Syndicates specialize in multiple forms of attack, with ransomware remaining the most common. According to our research, "zero-day" and unpatched vulnerabilities are taking over phishing scams as the number one means of holding critical digital infrastructure hostage.

The risk of ransomware isn't new, but the rising level of sophistication is catching organizations off guard. For example, many threat actors are taking advantage of turn-key ransomware software (aka the aforementioned ransomware "platforms") that any buyer can use to infiltrate targets of every size. As a result, digital vulnerabilities are being taken advantage of faster than ever.

For example, Chris Walker, a senior Manager in KPMG's Forensic Technology practice, reports the following: "We worked with a client that was attacked within four to six hours of a zero-day vulnerability being published or known in one of their business applications."

And they weren't the only ones. According to Chris: "As soon as a vulnerability is made public, threat actors immediately start scanning systems that are open to the internet to identify organizations that are running vulnerable software versions with the intent to get into an organization's IT systems."

Now is no time to underestimate the sophistication of today's attackers. Cyber syndicates are forming in greater numbers and ransomware as a platform will only gain steam as their leading tactic.

Everyone in the crosshairs
Our 2021 cybersecurity study reinforced the fact that everyone is at risk. No company or public sector entity is too small or unimportant to fly under the radar.

"It's industry agnostic," Chris insists. "[Cyberattackers] are not targeting particular companies or industries. Instead, they are taking advantage of all known exploits and vulnerabilities."

Targeting is the key word. Indiscriminate attacks are becoming less common, while highly targeted attacks on organizations and industries are growing in volume. This is as true for large, multi-national firms as it is for smaller, less mature targets who are seen as easy victims or a steppingstone to larger prey in their supply chain.

"In many cases, attackers will choose a less complex organization because they know they have their guard down. They just want to get in, create enough trouble to get paid, but not cause any big waves," says Ganesh.
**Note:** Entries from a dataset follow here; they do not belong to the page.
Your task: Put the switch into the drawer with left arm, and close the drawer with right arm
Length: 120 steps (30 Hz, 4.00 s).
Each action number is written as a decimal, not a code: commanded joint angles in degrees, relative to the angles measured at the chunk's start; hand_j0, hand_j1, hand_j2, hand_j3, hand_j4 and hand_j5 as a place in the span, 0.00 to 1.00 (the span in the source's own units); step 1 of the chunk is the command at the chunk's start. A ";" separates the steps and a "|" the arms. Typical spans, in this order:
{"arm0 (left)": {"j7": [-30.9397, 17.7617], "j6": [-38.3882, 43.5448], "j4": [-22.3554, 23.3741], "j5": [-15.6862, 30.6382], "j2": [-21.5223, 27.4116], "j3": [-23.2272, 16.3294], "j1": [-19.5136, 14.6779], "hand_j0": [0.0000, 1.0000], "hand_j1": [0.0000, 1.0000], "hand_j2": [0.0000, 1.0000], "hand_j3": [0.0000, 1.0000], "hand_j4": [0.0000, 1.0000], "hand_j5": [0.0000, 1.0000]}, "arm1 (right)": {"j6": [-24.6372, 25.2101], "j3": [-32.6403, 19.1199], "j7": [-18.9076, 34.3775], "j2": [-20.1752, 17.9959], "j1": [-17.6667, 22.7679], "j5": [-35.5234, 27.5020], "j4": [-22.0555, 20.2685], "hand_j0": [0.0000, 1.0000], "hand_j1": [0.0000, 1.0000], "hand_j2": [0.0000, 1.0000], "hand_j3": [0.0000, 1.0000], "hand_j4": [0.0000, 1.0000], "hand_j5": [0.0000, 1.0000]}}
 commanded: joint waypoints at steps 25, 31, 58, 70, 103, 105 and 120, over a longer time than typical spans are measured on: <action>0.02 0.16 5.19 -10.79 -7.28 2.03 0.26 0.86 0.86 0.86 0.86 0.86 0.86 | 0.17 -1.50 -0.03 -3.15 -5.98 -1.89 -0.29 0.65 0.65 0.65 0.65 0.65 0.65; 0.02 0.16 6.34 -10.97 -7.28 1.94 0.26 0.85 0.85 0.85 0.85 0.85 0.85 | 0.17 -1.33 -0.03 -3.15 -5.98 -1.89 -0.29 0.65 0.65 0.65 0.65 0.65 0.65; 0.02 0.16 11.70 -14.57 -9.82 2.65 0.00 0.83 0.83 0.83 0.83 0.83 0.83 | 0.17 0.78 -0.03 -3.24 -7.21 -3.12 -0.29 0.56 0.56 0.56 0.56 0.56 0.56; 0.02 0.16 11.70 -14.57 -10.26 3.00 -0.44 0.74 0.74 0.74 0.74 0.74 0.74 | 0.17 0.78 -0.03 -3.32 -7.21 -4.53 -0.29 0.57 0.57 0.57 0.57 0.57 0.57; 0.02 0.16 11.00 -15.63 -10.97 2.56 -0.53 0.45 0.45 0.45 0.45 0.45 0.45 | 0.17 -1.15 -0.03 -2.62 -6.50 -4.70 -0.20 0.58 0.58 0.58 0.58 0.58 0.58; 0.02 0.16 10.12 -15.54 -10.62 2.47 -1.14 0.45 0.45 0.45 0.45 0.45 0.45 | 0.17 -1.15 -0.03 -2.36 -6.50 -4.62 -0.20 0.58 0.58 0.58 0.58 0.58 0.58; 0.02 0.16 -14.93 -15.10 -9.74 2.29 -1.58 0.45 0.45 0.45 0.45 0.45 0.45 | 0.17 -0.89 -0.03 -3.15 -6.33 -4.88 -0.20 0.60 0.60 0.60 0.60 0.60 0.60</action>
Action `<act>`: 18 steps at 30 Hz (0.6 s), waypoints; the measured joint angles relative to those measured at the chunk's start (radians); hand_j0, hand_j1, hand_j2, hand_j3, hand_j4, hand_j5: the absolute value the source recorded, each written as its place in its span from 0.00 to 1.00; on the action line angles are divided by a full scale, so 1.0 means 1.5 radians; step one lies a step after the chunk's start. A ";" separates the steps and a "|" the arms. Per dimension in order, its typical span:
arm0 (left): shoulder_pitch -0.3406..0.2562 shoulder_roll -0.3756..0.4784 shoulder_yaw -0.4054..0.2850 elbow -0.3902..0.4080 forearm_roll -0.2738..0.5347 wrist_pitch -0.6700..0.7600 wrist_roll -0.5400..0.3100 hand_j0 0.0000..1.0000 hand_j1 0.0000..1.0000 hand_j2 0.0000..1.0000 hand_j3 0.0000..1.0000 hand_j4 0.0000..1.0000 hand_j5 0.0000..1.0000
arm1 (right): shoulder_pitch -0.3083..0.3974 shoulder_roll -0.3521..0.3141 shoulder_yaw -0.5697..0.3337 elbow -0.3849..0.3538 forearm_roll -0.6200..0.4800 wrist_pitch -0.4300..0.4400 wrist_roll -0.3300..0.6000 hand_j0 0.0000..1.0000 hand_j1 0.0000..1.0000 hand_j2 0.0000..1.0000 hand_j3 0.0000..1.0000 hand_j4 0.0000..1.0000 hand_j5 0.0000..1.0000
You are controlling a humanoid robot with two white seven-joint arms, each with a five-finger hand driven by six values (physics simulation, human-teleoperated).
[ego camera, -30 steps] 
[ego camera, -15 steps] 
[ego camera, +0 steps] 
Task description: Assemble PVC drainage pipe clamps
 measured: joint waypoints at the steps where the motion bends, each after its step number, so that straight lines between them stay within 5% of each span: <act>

We often think of data as being the main target for cyberattackers. That's still true, but syndicates are also going beyond IT systems and targeting operational technologies (OT) through zero-day attacks, worms, wipers, trojans, and other malicious software.

The issue is that organizations don't typically spend too much time and effort or money to fix, patch, or upgrade their OT. As long as the system runs, they think, it's doing the job. And yet, as Ganesh aptly notes, "Threat actors know these aren't being protected and are starting to target OT because they know it can hit the business in a way that other attacks don't."

Act. Now.
Stories like these emphasize the need for better cyber hygiene. That begins by taking a systematic approach to risk management, which means investing in staff training, user verification tools, threat intelligence, and real-time monitoring. It also means ensuring that organizations have an incident response plan in place ahead of an attack, one that includes a list of third parties who can be called upon to help mitigate the impact of an incident, such as a breach coach, lawyers, forensic firms, public relations firms, and cyber insurers, among others.

The important thing to remember is no one is in this alone. Cyber syndicates may be forming, but organizations also have access to a network of cybersecurity supports. Remember the story about the organization that was attacked by multiple threat actors exploiting the same vulnerability? It's one of many we've responded to, and thanks to our team's help in quickly assessing the attack, the organization was able to recover from its backups and avoid paying a ransom.

The short story is that just as there are headlines about more sophisticated attacks, there are stories about organizations staying on top of the necessary upfront work that keeps them out of those very same headlines. You should be doing everything possible to be that kind of organization.